September 11th, 2011
|01:01 pm - Appropriate Adult|
I didn't watch much television while we were away, but I saw one show that I must recommend, because the second episode it tonight. Appropriate Adult is the story of Fred and Rosemary West. For non-brits, these were depraved murderers, who were caught in 1994. This is the first mainstream drama about the case.
The story is told in a restrained and oblique way, with no prurient detail of the victims' suffering, and even so it was almost unbearably chilling and crushing. It unfolds from the point of view of a volunteer social worker who was asked to sit in on the police interviews. She is completely out of her depth, and West confides in her, putting her in a difficult moral dilemma. This is all based on fact, and the interview scenes are taken from transcripts. The acting is extremely good. The social worker is played by Emily Watson and Fred West is played by Dominic West, in a sickeningly accurate performance.
Two aspects of the drama are worth commenting on. One is the success in portraying miserable oppressive horror without resorting to explicit detail of the crimes, which would have been demeaning and cheapening of human suffering. I have rarely seen the balance struck so well. It is important that the evil of the crimes is not diminished, but it is also important that the suffering of innocent women is not paraded before us for titillation. While this was not perfect by any means, it should be taken as a standard for crime drama in the way it handles this difficult subject.
The other aspect which struck me very forcibly was the occasional shocking laughter. I was appalled at myself for laughing a couple of times, and I was glad to read reviews later from other viewers who had also laughed, at the shocking incongruity of the transcript. Again, I think it was exemplary in making you realise that it was funny, but never losing the horror. The horror and the appalled laughter were right next to each other.
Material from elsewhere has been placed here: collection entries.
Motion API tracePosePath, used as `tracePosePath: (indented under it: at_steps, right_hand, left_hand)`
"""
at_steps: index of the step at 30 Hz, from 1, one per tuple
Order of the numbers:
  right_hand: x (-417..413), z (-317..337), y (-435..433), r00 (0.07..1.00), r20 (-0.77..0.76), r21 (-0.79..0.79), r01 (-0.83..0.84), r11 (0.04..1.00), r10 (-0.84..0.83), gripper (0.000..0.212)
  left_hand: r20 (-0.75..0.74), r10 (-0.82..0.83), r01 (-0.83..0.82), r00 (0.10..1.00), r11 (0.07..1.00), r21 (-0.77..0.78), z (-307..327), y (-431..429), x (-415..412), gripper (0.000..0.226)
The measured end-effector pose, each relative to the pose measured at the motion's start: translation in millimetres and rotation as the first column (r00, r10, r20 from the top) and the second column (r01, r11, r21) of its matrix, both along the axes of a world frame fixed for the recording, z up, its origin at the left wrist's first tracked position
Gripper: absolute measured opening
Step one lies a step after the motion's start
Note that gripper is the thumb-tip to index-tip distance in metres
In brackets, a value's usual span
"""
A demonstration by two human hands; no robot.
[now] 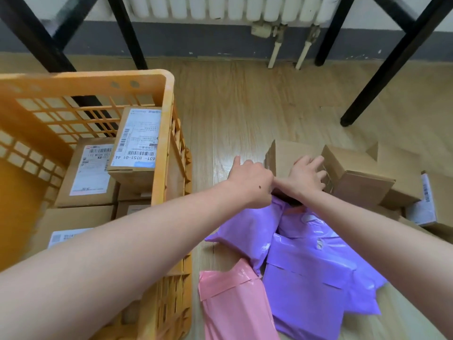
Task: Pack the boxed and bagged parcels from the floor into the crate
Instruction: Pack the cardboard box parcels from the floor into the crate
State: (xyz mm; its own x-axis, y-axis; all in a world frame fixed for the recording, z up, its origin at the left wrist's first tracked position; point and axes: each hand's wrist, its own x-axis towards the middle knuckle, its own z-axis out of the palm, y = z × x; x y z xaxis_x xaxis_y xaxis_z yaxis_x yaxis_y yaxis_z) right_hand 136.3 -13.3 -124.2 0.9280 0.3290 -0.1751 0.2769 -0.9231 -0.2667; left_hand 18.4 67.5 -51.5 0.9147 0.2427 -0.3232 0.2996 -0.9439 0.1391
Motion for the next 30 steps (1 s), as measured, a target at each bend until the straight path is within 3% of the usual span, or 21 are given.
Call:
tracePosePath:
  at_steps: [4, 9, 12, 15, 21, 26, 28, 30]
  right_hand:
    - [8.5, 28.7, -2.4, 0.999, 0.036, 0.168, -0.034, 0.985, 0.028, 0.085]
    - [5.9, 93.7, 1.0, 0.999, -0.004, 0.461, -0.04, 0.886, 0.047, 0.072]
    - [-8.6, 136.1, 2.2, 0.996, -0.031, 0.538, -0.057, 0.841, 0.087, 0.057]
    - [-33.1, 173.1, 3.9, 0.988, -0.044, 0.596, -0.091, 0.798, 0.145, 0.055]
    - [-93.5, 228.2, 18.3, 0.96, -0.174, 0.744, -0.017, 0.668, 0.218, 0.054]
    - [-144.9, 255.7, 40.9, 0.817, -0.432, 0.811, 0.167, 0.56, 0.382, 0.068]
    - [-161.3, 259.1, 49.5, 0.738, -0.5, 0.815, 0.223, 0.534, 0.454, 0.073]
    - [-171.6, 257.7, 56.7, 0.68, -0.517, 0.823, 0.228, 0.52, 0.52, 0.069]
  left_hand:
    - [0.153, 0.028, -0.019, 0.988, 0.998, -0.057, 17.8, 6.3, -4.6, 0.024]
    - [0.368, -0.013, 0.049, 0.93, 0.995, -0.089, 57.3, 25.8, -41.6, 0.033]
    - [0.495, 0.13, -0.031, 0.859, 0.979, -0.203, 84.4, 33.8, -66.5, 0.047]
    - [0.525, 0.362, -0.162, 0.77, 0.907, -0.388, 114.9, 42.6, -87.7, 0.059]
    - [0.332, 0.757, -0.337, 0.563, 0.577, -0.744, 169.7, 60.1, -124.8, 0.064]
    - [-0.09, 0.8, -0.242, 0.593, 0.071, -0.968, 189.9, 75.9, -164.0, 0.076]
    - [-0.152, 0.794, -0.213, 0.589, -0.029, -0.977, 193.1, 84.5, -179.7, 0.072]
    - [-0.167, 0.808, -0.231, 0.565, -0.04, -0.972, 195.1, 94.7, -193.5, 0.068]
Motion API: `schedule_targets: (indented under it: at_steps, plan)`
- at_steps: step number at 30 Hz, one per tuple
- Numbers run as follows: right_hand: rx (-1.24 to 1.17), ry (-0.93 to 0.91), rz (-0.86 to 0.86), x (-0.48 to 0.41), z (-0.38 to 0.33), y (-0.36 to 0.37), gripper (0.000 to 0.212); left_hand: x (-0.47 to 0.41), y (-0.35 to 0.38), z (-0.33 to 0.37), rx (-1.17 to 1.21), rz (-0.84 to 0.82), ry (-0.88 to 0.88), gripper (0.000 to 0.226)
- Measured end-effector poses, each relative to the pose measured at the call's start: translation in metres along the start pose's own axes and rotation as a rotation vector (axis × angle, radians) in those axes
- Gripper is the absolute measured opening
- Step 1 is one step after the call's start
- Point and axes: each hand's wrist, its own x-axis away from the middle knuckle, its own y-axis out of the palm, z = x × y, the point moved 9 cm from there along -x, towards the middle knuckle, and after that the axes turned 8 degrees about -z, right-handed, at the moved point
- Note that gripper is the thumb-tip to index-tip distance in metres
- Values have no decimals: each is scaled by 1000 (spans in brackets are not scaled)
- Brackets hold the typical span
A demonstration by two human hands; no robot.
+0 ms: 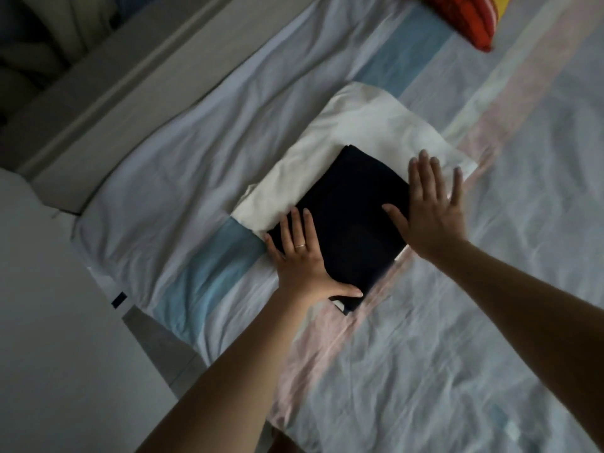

Here is the kind of thing I am talking about (this from memory), a policewoman is interviewing Fred West.
Police: So, you are saying that you murdered and dismembered nine or ten women in that house, and buried them in the garden, and your wife never noticed?
West: I did it while she was out shopping.
Police: She must have spent a lot of time shopping.
West: Oh yes, it takes ages to walk to Tesco from our house.
I laughed and then I thought 'what am I doing?'
|Date:||September 12th, 2011 01:33 am (UTC)|| |
Just out of interest, have you read or come across "She Must Have Known"? It's an interesting argument that Rosemary West might not have known after all. I read it ages ago and found it persuasive, but without really knowing anything much about the other side of the argument.
This sounds like a very interesting show. I'll seek it out.
I haven't read it. The actress who plays Rose West was very good, and made her a thoroughly unpleasant person, but obviously that's just within the structure of this particular drama.
I think the first episode of the two was probably stronger because it was more claustrophobic. The second ep last night dramatised the trial and so the atmosphere became more matter-of-fact.
I only caught a bit of the second episode, but agree that it was very well made!
I thought Dominic West was particularly good at portraying a character with real depth and shades of meaning - really unnerving! In contrast, Emily Watson's character came across as a bit flat, but in fairness that might have been due to not watching the whole thing through...
In the first episode she was rabbit-in-the-headlights stunned throughout, and this was also how the viewer felt, because the atmosphere was so ghastly. In the second episode she seemed dulled into a semi-comatose state by the emotional violence that had been done to her (and then having a stroke, of course, which surely was a reaction to the stress). I must say, I think it was irresponsible of the police to use a newly qualified inexperienced volunteer for this task.